Benchmarking recent Deep Learning methods on the extended Tox21 data set
Sprache des Titels:
19th International Workshop on (Q)SAR in Environmental and Health Sciences (QSAR2021), Poster Session, June 2021, online
The Tox21 data set has evolved into a standard benchmark for computational QSAR methods in toxicology . One limitation of the Tox21 data set is, however, that it only contains twelve toxic assays which strongly restricts its power to distinguish the strength of computational methods.
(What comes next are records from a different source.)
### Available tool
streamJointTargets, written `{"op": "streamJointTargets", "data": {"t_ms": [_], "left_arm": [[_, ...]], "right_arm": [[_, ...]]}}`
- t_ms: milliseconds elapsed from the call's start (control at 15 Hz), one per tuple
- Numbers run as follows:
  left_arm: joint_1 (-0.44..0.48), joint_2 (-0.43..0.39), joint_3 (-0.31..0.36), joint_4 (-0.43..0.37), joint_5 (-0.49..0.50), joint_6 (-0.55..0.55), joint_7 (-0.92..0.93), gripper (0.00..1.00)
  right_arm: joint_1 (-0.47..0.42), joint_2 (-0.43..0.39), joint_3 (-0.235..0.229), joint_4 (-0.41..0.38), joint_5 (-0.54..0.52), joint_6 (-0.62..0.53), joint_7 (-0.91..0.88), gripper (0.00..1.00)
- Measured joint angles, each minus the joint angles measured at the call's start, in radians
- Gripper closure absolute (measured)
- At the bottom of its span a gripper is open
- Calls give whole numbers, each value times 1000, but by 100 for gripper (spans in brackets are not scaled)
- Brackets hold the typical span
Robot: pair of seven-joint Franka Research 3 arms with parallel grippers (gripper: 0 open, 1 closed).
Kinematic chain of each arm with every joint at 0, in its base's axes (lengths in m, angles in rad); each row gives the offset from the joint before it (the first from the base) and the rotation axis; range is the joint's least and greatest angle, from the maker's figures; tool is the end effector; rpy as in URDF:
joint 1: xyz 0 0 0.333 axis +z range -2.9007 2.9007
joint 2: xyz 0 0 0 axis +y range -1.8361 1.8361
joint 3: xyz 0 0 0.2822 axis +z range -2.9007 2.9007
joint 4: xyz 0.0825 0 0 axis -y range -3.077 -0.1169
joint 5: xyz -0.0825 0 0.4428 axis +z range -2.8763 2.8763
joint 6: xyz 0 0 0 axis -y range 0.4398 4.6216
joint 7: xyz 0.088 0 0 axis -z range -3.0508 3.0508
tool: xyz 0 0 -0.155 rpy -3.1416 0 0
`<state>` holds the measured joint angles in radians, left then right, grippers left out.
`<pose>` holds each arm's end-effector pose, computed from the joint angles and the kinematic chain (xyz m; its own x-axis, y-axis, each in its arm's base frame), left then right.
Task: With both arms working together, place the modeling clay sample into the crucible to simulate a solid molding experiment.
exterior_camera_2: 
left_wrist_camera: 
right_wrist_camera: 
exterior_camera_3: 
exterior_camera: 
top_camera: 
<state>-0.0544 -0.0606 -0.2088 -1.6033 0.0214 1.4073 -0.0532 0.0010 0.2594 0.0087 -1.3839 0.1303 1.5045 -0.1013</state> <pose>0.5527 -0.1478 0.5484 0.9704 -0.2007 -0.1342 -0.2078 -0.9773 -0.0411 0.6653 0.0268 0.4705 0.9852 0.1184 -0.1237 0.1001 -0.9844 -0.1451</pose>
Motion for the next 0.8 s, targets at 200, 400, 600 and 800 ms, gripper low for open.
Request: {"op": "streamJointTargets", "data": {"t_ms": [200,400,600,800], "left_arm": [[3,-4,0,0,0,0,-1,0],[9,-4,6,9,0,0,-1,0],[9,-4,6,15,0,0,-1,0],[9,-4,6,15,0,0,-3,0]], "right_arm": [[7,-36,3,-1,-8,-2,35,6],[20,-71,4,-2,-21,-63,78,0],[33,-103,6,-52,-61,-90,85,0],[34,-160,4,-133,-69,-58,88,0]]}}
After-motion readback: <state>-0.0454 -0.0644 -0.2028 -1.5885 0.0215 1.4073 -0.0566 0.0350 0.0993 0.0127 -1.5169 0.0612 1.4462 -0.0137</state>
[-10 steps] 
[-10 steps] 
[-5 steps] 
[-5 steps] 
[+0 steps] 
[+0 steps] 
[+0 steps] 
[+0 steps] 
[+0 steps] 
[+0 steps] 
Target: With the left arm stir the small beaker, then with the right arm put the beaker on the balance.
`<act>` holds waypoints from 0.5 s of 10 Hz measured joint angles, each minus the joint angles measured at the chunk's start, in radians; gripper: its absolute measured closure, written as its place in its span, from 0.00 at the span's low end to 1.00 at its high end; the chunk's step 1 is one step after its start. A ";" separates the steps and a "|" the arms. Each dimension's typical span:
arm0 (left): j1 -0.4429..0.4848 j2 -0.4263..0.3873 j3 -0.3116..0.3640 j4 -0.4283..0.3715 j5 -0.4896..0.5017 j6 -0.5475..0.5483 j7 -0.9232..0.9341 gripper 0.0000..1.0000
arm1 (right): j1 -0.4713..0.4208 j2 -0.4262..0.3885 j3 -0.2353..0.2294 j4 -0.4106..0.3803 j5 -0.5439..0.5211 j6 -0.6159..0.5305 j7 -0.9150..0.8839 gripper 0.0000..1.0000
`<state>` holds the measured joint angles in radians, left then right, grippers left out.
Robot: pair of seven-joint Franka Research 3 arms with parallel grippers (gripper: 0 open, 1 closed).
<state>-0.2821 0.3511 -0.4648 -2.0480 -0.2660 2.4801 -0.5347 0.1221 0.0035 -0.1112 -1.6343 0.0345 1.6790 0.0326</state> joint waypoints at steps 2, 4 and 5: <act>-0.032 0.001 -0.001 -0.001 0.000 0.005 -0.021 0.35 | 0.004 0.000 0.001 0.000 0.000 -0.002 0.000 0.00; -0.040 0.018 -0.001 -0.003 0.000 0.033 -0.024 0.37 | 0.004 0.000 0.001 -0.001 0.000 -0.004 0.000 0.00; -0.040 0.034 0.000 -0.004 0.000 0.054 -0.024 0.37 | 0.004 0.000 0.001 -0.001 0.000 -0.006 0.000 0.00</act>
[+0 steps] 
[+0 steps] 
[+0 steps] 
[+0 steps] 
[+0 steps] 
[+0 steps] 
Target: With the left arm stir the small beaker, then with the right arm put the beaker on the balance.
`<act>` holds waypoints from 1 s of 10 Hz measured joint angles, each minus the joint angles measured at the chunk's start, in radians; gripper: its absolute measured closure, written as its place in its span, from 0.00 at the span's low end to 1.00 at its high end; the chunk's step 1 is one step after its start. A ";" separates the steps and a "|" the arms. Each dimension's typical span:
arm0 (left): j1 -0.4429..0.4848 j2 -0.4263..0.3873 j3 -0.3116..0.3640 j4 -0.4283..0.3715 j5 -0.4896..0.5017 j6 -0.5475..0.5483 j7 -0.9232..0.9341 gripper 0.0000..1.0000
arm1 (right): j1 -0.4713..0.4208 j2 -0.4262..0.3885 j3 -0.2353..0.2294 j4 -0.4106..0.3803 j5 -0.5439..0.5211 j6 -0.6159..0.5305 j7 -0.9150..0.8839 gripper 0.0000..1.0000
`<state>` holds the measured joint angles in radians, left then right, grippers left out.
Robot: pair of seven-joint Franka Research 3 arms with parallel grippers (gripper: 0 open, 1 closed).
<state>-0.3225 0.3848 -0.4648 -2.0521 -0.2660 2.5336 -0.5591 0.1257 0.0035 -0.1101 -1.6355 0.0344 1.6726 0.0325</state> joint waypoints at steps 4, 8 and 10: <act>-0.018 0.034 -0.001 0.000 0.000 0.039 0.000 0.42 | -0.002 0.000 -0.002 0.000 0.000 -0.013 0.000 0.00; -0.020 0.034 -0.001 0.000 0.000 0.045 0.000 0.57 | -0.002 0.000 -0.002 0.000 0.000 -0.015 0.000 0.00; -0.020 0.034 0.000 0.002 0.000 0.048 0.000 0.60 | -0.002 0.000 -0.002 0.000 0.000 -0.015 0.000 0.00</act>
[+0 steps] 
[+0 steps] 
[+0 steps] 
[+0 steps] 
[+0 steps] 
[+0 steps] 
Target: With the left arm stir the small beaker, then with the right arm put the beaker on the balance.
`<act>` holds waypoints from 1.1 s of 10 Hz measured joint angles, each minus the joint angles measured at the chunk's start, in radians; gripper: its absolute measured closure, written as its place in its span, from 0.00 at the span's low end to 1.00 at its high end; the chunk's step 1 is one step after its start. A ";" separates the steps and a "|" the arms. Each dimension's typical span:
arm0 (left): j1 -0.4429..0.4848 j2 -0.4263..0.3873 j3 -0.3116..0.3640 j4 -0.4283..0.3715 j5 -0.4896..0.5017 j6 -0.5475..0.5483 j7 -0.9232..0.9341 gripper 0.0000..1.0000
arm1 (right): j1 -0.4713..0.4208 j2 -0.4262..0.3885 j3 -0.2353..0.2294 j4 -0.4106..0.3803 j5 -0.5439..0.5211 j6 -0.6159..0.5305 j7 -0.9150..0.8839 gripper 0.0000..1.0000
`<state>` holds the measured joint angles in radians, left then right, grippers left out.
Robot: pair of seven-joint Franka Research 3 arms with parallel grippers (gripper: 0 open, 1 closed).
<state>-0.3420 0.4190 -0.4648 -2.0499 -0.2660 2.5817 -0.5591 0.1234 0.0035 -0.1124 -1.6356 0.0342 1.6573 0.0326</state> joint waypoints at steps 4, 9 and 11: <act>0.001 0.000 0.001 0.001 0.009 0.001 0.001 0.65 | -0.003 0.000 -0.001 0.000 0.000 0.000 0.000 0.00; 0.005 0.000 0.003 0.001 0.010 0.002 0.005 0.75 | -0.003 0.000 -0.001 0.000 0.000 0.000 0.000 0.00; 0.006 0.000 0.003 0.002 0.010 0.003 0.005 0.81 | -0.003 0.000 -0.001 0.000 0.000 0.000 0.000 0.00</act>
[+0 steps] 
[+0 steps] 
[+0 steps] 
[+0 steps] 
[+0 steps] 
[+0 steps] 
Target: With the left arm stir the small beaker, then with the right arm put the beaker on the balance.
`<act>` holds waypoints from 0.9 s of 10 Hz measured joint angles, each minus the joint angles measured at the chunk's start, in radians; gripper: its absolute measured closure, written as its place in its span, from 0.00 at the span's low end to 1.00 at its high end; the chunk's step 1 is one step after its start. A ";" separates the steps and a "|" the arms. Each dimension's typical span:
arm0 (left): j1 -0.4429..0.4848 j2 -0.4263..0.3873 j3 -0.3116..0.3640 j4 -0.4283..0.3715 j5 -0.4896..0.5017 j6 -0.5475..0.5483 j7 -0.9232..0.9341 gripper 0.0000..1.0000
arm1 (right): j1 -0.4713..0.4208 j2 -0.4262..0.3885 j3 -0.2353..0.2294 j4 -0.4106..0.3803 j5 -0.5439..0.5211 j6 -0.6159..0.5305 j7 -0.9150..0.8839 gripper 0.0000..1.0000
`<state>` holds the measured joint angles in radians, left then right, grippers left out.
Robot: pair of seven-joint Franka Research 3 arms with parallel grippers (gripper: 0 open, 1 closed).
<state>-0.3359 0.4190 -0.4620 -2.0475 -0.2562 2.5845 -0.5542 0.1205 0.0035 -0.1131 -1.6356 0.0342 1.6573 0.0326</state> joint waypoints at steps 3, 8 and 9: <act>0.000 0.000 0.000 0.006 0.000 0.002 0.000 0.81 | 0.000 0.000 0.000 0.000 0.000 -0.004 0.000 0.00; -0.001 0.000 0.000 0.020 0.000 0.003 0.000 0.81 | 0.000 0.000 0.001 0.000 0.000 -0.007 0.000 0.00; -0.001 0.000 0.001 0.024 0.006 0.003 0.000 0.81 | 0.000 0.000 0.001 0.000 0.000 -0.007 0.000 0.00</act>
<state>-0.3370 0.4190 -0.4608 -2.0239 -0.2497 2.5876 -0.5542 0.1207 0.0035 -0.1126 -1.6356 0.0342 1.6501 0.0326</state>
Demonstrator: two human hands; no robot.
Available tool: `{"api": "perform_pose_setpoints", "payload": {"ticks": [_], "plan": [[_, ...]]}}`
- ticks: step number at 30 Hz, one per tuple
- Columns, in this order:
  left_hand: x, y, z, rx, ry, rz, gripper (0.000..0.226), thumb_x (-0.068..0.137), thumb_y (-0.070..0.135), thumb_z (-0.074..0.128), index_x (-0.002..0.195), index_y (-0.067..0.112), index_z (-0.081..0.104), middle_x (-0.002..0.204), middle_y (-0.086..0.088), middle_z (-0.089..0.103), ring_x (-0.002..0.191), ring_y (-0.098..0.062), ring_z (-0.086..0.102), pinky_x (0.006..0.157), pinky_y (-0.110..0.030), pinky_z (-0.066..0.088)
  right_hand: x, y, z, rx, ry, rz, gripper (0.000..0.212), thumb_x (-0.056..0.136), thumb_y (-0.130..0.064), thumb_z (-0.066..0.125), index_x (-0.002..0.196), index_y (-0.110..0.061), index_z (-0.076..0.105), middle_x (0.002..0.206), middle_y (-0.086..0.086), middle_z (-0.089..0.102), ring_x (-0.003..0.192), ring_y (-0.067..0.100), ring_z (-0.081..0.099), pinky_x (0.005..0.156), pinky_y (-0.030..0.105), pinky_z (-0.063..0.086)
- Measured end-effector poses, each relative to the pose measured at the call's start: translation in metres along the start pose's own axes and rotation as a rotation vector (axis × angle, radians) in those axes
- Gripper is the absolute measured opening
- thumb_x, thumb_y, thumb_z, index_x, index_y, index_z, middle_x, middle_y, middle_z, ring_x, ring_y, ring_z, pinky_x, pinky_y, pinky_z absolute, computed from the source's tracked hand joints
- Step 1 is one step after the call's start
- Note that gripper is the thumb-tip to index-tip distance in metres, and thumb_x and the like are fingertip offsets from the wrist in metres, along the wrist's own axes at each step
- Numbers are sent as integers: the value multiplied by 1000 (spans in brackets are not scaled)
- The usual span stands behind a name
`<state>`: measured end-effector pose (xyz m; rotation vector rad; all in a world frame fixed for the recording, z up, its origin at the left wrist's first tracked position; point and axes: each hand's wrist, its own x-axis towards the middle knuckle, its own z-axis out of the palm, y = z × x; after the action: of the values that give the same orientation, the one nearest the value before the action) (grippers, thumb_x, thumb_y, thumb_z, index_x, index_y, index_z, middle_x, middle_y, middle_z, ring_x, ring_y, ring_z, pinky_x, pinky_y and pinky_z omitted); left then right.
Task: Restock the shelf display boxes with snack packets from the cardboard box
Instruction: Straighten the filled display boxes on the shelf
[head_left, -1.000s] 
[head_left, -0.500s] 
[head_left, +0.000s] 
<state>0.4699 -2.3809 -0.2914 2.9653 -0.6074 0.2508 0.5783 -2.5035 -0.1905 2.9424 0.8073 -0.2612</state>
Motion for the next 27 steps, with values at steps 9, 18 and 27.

We ameliorate this problem by benchmarking on the extended Tox21 dataset with 68 publicly available assays in order to allow for a better assessment and characterization. The broader range of assays also allows for multi-task approaches, which have been particularly successful as predictive models . Furthermore, previous publications comparing methods on Tox21 did not include recent developments in the field of machine learning, such as graph neural and modern Hopfield networks . Thus we benchmark a set of prominent machine learning methods including those new types of neural networks. The results of the benchmarking study show that the best methods are modern Hopfield networks and multi-task graph neural networks with an average area-under-ROC-curve of 0.91 ± 0.05 (standard deviation across assays), while traditional methods, such as Random Forests fall behind by a substantial margin. Our results of the full benchmark suggest that multi-task learning has a stronger effect on the predictive performance than the choice of the representation of the molecules, such as graph, descriptors, or fingerprints.